Во время одной остановки офицер, шедший во главе колонны, вернулся по тропе назад, чтобы отыскать Крофта.
— Сержант Крофт! Где сержант Крофт? — крикнул он.
Его слова повторяли по цепочке, пока их не услышал Крофт.
— Я здесь, сэр, — ответил он, и они зашагали навстречу друг другу по глубокой вязкой грязи.
— Ну как твои солдаты? — спросил офицер.
— О\'кей.
Они сели около тропы.
— Напрасно мы это затеяли, но теперь уж никуда не денешься, — сказал офицер, тяжело дыша.
Крофт, с его худощавостью, переносил физическую нагрузку сравнительно хорошо, но и его голос дрожал от усталости, а речь была короткой, отрывистой.
— Далеко еще? — спросил он.
— Наверное, еще около мили… Мы, пожалуй, и половины не прошли… Зря взялись за это дело…

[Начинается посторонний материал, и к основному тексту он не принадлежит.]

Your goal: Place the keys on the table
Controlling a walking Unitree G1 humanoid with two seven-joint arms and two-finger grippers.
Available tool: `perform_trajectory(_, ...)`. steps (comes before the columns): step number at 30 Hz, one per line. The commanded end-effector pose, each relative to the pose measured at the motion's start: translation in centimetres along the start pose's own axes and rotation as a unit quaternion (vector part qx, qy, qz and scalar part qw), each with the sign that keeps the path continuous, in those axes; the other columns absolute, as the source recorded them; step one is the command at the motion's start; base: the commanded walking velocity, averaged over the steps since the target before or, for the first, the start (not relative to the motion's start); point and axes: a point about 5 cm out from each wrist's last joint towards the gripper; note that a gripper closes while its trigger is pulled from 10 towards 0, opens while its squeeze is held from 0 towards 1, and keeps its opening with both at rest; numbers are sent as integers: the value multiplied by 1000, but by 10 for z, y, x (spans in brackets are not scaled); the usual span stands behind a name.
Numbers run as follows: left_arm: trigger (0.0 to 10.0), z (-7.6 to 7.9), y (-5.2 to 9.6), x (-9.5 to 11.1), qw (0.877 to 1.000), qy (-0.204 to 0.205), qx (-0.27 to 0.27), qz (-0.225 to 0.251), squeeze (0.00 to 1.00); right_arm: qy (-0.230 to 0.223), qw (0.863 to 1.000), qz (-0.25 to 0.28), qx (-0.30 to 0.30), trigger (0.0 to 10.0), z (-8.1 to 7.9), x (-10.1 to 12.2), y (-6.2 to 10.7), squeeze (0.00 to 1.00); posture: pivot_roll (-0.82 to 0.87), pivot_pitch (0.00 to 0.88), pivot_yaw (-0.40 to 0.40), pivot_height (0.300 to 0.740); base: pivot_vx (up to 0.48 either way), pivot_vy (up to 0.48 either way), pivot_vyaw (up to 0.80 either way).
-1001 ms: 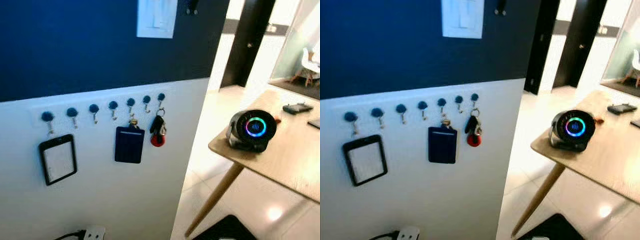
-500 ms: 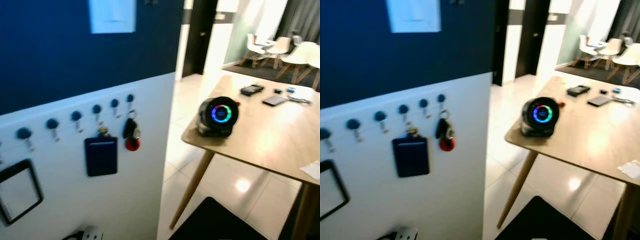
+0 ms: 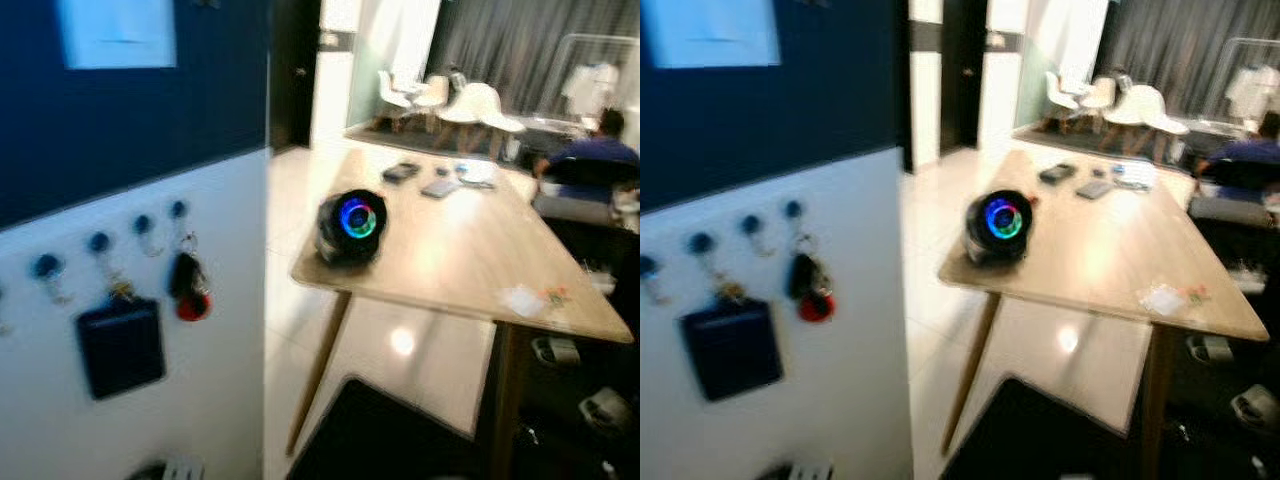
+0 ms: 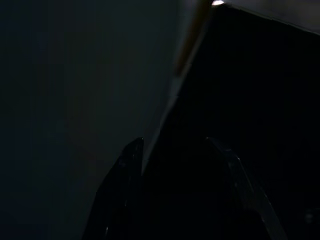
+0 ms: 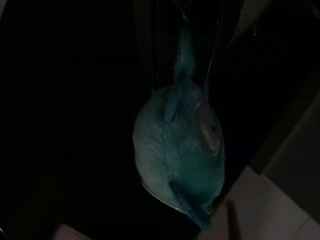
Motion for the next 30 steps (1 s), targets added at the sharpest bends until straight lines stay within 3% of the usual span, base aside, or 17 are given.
perform_trajectory(1, 10000, 2, 0, 0, 1000, -4, -4, 2, 0, 5, 1000, -4, -2, 10000, 2, -1, 0, 0, 33, 40, -5, 740, 0, 0, -800)
perform_trajectory(30, 10000, 2, 1, 0, 1000, 5, 3, 5, 0, 29, 1000, -1, 9, 10000, 2, 3, -1, 0, 28, 33, -17, 740, 0, 0, -800)
Point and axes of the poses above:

— А что, пушки очень нужны там? — поинтересовался Крофт.
Офицер повременил с ответом, стараясь восстановить нормальное дыхание.
— Думаю, что очень, — сказал он наконец. — Там, на передовой, по-моему, нет ни одной противотанковой… Два часа назад танки противника атаковали позиции третьего батальона, но их пока остановили. Поступил приказ отправить тридцатисемимиллиметровые в первый батальон… Наверное, считают, что японцы бросятся в атаку на этом участке.
— Тогда пушки надо доставить, — сказал Крофт. Он презирал офицера за то, что тот не мог обойтись без разговоров. Надо выполнять приказ, а не обсуждать его.
— Надо-то надо… а вот как? — Офицер поднялся на ноги и оперся спиной о ствол дерева. — Если орудие у кого-нибудь застрянет, обязательно сообщи мне, я буду в голове колонны. Нам еще предстоит переправиться через небольшую речушку… Переправа, кажется, будет очень трудной.
Офицер ощупью двинулся вперед, а Крофт — в обратном направлении, к своей пушке. Колонна растянулась теперь более чем на двести ярдов. Движение возобновилось. Изредка небо над ними освещалось ракетами, но через густую растительность на тропу попадала лишь небольшая часть их ярких лучей. Будь здесь художник, он увидел бы в эти короткие моменты достойную кисти картину напряженного труда выбивающихся из сил людей. Потемневшая от дождя, пота и влаги, одежда на солдатах стала еще чернее от приставшей к ней грязи. Бледные, искаженные физическим напряжением лица выделялись на темном фоне еще контрастнее. Даже пушки выглядели в такие моменты какими-то приготовившимися к прыжку фантастическими существами. Затем снова наступала жуткая темнота, и ослепленные солдаты толкали пушки вперед, как муравьи толкают свою добычу к муравейнику.
Солдаты устали и измучились до такой степени, что все окружающее воспринималось ими с ненавистью. То и дело кто-нибудь из них падал в грязь и, хрипло дыша, лежал в ней, не имея ни желания, ни воли снова подняться на ноги. Двое других протаскивали пушку еще на несколько футов, потом тоже останавливались и оцепенело ждали, пока третий не встанет и не присоединится к ним.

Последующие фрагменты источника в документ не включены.